I admit, it is hard to figure out how big the requirements are, but I just did something simple. I took a sample of projects and counted the number of rows of requirements in the documents. It was very convenient that most of our requirements documents are written in a nice list format.
Indeed, I could find no correlation between the cost of my sample projects and the number of requirements. It sure seemed that the number of requirements varied but the cost did not. The alternative hypothesis that all requests were the same size was defeated, right? Wrong!
What if I found no relationship between the two not because there was no relationship but because my method of counting was no good. Maybe all work really was the same size and the way I sized the work was bad? How could we prove that?
Well, we knew that the method for estimating was essentially: read the requirements, estimate the development effort, tack on all the other surrounding resources. In fact, this is exactly why we believed that the estimates were fixed price. There was a variable price to the project (it is the development work) but it was dwarfed by all the garbage that people put around it. The end result could vary very little because the signal was essentially drowned out by the noise.
Still, there was a potential non-event here with the prior research. We might have a black swan. We knew that the sample projects requirements bore no relation to the costs of the sample projects, but we’d never found a case where it did.

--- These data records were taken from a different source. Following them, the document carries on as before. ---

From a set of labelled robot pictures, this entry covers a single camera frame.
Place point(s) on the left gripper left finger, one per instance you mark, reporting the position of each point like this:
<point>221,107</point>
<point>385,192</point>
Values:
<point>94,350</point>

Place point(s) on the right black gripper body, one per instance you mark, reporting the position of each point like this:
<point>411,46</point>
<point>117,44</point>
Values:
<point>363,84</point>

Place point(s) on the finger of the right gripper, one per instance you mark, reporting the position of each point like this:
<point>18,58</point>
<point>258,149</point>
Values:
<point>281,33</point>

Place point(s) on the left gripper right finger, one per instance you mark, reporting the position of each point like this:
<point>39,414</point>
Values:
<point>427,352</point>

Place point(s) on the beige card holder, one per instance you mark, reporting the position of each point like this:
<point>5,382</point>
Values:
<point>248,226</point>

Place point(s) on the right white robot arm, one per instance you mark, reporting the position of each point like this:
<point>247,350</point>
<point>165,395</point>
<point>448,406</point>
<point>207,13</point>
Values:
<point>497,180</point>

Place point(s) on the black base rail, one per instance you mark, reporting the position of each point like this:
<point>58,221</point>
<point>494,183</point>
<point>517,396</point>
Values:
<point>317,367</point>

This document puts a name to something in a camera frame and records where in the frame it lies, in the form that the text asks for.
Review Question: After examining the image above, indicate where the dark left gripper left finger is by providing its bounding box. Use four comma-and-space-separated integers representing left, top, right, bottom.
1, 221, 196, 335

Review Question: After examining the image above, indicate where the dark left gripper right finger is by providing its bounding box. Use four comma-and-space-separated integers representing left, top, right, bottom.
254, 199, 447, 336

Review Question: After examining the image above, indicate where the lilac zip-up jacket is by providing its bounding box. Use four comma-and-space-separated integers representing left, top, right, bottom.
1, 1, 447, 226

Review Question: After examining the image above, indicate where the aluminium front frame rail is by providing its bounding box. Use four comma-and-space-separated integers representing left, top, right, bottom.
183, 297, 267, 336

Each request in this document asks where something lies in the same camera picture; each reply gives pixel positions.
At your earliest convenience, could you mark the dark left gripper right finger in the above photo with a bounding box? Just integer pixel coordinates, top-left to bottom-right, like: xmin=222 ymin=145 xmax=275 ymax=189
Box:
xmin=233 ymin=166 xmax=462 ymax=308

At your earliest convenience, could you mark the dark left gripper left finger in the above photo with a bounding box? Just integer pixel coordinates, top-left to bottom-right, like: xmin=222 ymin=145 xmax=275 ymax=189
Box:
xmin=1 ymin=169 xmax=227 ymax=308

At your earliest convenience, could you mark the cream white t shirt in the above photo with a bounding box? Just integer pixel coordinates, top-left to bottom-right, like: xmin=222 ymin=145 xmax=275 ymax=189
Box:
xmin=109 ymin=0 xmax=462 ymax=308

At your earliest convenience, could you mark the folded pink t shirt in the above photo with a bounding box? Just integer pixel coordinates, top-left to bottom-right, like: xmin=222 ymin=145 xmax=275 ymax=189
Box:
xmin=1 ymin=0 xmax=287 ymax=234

Well, I couldn’t wait to observe all possible projects that ever were or ever will be, so we had to figure this out somehow. Recalling that the estimation methodology, in theory, estimated the development portion of the work off the requirements, if we could show that requirements to development effort were correlated but that requirements to overall effort weren’t correlated, that would show that we were correctly observing the process.

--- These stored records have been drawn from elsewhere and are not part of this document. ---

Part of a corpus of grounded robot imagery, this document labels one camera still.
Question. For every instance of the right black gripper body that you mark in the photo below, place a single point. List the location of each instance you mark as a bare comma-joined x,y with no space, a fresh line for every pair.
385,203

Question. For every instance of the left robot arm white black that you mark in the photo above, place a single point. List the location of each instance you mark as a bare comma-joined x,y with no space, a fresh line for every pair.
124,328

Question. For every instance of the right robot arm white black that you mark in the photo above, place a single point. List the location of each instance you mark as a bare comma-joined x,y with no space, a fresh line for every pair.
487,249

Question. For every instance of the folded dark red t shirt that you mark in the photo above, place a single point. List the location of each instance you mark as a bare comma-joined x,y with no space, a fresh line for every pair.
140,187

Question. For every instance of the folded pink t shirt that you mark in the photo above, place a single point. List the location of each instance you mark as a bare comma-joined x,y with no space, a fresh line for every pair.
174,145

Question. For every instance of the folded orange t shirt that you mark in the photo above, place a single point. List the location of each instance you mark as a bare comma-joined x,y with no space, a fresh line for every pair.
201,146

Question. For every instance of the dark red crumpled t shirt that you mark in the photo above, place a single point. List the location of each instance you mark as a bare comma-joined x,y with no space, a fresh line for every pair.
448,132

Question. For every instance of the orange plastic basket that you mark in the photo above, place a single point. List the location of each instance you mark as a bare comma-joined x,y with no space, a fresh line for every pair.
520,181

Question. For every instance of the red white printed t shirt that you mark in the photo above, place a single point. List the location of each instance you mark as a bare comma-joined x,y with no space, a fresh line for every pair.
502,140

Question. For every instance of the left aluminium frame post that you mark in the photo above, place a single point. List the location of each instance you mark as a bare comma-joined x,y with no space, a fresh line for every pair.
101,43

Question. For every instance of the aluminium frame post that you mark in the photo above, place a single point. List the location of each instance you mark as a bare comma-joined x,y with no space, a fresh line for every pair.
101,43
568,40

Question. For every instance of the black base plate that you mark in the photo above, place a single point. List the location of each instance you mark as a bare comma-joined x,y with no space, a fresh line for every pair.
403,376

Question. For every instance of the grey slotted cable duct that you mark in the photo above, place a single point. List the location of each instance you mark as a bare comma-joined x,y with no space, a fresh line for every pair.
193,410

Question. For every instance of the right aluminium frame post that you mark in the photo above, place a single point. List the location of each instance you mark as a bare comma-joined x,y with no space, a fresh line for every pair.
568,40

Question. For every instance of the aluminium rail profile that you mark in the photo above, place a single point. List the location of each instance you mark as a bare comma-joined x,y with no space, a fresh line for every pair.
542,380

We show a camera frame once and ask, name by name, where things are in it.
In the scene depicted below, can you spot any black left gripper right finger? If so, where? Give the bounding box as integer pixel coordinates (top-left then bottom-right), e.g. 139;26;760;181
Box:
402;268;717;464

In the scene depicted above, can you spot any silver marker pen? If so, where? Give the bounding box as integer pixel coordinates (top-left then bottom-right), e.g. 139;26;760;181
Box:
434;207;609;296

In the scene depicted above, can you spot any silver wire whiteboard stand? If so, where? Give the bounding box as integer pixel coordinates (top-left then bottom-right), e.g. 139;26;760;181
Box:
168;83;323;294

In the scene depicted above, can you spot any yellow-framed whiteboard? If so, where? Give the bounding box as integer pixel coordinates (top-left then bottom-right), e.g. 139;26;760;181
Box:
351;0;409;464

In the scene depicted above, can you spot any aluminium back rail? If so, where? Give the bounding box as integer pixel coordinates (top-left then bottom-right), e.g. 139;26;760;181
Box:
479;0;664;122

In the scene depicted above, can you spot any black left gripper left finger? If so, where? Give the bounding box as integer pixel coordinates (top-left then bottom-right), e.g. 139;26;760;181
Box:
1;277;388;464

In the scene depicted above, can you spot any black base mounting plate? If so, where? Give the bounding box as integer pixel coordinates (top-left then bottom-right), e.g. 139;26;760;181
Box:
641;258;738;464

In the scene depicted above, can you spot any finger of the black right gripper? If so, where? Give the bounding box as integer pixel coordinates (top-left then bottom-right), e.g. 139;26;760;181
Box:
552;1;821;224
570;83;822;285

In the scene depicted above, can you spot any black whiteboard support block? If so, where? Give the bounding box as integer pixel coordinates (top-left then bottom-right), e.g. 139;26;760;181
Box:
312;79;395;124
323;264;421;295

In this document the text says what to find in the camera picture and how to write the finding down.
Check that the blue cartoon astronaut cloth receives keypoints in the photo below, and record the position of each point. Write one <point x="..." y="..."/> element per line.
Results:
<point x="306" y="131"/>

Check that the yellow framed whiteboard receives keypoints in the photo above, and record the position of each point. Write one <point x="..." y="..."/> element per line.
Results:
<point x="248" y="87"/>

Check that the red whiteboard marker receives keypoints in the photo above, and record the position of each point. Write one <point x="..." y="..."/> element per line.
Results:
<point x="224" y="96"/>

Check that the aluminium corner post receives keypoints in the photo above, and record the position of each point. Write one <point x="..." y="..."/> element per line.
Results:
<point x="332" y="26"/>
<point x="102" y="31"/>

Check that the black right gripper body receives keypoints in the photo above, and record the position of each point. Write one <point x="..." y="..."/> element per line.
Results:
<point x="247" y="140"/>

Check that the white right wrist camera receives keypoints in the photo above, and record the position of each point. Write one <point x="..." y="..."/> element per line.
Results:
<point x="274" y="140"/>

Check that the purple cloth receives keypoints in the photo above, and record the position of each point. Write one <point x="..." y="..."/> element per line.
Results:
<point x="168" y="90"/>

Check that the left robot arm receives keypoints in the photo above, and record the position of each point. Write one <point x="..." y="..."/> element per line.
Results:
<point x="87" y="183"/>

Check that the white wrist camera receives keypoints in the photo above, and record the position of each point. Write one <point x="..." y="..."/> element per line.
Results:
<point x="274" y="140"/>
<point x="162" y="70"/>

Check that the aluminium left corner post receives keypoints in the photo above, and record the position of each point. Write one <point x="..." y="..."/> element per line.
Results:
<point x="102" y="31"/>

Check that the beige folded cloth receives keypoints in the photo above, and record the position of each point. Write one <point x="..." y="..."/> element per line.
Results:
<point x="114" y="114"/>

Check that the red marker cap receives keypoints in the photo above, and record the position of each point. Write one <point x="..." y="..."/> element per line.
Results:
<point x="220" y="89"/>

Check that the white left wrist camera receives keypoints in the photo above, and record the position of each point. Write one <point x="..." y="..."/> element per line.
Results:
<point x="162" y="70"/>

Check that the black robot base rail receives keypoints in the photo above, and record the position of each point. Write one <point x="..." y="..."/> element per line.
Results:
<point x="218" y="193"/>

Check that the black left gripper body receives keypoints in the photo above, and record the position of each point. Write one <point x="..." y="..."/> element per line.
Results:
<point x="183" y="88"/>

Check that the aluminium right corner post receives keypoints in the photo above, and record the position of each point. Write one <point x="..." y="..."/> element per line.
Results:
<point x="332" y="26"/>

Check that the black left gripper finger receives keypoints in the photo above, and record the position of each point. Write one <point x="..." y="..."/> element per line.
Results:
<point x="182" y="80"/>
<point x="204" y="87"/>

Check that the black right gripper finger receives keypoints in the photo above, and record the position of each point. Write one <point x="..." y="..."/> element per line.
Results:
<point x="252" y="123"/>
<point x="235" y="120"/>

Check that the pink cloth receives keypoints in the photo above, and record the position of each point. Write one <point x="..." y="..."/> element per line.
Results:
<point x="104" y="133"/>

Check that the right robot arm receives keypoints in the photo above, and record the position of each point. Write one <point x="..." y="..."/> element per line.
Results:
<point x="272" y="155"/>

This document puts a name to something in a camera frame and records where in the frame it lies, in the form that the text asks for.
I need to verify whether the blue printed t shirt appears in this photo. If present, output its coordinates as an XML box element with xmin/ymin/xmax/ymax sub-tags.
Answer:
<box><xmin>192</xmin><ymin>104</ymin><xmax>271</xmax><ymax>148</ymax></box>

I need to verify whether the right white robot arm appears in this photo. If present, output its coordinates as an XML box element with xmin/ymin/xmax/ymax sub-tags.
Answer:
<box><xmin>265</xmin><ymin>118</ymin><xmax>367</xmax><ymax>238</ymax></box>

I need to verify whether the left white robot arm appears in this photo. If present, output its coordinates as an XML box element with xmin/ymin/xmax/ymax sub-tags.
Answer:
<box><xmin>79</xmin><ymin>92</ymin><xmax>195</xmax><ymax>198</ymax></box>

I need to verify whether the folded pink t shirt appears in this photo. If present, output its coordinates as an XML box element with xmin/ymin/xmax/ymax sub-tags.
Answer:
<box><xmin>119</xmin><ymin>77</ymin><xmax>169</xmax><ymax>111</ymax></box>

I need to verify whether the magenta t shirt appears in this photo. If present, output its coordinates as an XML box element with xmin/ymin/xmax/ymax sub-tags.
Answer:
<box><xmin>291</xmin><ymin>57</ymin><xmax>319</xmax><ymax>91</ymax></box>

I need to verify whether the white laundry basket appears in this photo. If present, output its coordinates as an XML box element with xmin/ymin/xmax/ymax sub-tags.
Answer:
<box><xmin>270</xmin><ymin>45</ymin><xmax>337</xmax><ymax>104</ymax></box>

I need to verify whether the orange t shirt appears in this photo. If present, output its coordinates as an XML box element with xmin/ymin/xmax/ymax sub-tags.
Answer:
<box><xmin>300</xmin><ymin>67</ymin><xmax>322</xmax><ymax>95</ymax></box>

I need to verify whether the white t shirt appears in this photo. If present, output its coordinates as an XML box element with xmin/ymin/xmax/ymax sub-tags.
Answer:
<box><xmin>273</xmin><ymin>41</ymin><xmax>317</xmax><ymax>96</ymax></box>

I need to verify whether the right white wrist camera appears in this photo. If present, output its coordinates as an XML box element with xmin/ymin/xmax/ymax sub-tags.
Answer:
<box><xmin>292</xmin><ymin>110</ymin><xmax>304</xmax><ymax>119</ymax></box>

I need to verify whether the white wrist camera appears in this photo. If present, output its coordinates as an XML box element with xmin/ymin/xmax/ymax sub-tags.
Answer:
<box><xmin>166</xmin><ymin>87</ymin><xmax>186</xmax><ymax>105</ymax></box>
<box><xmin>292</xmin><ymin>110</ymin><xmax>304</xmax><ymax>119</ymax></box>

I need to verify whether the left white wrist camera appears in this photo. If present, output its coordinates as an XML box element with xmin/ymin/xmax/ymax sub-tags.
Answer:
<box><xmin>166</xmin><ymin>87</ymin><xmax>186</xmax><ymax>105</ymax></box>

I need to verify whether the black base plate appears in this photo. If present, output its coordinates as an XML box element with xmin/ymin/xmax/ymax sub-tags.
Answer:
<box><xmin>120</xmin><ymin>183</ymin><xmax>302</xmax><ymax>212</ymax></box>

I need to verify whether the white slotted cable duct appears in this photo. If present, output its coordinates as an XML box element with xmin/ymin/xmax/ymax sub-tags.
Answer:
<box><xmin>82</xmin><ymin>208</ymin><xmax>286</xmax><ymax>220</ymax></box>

So, we tested the same counts of requirements against just the development portion of the effort. And wouldn’t you know it, the counts of requirements were highly correlated to cost of development!
It’s a long way round to get to a simple point. Once you find that you have proof of something, it is your responsibility to posit the non-events that could undo your discovery. Then, test the non-events to see if you’ve just found something mundane or something truly interesting. And then, if necessary, test the non-events of those non-events. In my story, though I left out some paths for brevity, it goes as follows:
Statement: All projects cost approximately the same because we don’t estimate the work, we just put in arbitrary efforts.
Possibility: But, what if really what is happening is that all work requested is just the same size?
Statement: But we can show that the number of requirements varies from project to project and has no correlation to the cost.
Possibility: But what if really what is happening is that your counting of requirements is no good?
Statement: But we can show that the counts of requirements are highly correlated to the development effort, but not to the overall effort.
It’s my job to prove me wrong as part of a thorough analysis. It’s my job to explore the possibility that I have found nothing, to show that my claims are potentially falsifable. And then to show that I can refute those claims of non-events. It’s my job to cut down my own research until the alternative explanations have been pruned away.
It’s your job as well. Try to prove yourself wrong, or you can be sure that someone else will.